#### [Source material]
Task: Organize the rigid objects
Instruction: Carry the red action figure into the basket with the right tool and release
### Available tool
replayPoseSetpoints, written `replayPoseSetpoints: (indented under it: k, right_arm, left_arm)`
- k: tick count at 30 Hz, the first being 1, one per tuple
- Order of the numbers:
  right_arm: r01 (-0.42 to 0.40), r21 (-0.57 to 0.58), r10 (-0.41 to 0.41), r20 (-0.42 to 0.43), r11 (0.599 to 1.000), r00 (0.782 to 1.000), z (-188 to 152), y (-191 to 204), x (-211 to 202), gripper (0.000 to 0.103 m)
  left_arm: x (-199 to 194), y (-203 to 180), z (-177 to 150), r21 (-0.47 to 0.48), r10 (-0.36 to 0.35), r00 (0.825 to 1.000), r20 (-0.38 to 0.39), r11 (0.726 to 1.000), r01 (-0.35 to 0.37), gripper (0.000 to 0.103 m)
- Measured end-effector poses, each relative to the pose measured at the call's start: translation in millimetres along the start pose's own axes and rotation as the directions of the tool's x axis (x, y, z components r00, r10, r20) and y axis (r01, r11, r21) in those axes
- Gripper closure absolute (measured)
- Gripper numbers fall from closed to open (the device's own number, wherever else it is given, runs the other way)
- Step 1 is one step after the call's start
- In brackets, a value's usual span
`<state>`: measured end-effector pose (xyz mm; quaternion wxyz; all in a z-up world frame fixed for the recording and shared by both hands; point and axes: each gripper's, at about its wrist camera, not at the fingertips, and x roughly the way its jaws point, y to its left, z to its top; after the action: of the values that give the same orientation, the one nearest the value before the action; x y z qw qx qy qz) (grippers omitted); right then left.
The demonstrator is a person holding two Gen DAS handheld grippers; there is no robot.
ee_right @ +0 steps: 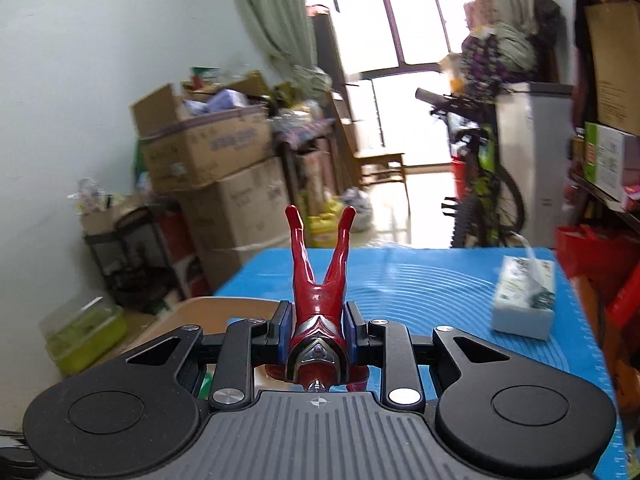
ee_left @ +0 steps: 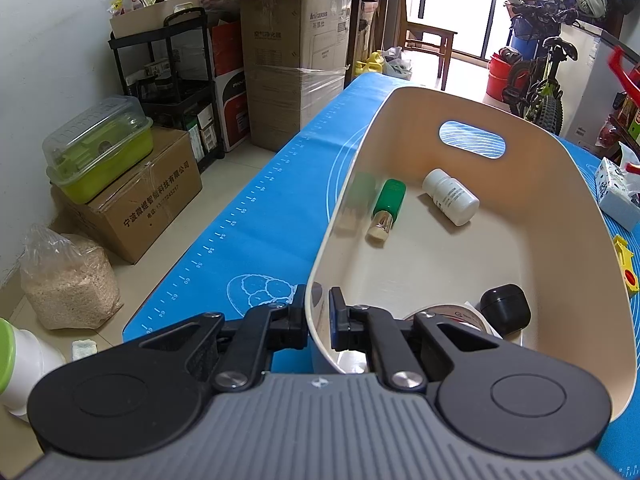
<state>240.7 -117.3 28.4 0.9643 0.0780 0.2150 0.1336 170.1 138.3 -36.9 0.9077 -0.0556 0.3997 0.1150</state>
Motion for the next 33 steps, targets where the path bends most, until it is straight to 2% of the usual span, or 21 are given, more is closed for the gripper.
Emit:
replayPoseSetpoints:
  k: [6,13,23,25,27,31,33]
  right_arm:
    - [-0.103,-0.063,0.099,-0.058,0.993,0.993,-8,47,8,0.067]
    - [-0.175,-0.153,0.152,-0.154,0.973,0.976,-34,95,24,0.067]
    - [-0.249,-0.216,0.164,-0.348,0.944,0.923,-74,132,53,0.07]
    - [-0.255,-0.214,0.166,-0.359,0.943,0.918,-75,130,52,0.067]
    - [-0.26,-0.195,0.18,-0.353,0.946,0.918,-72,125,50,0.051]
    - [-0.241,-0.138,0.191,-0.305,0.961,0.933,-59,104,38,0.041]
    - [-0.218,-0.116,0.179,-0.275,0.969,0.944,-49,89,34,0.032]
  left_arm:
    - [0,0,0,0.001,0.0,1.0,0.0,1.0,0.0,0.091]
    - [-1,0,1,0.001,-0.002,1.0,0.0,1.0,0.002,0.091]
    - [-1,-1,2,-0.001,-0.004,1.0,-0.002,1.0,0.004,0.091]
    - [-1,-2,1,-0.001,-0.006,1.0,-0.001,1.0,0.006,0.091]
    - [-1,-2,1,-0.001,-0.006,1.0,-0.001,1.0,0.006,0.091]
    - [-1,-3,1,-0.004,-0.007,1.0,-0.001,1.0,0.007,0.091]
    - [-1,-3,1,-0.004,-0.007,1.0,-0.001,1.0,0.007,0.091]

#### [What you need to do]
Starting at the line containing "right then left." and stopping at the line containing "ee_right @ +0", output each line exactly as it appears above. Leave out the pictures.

#### [Answer for the task]
`<state>`: measured end-effector pose (xyz mm; quaternion wxyz; all in a z-up world frame fixed for the recording and shared by both hands; point and axes: each gripper's, at about its wrist camera, not at the fingertips, and x roughly the way its jaws point, y to its left, z to its top; after the action: of the values that give the same orientation, the one nearest the value before the action; x y z qw qx qy qz) (grippers omitted); right then left.
The demonstrator is a person holding two Gen DAS handheld grippers; there is no robot.
ee_right @ +0 steps: 

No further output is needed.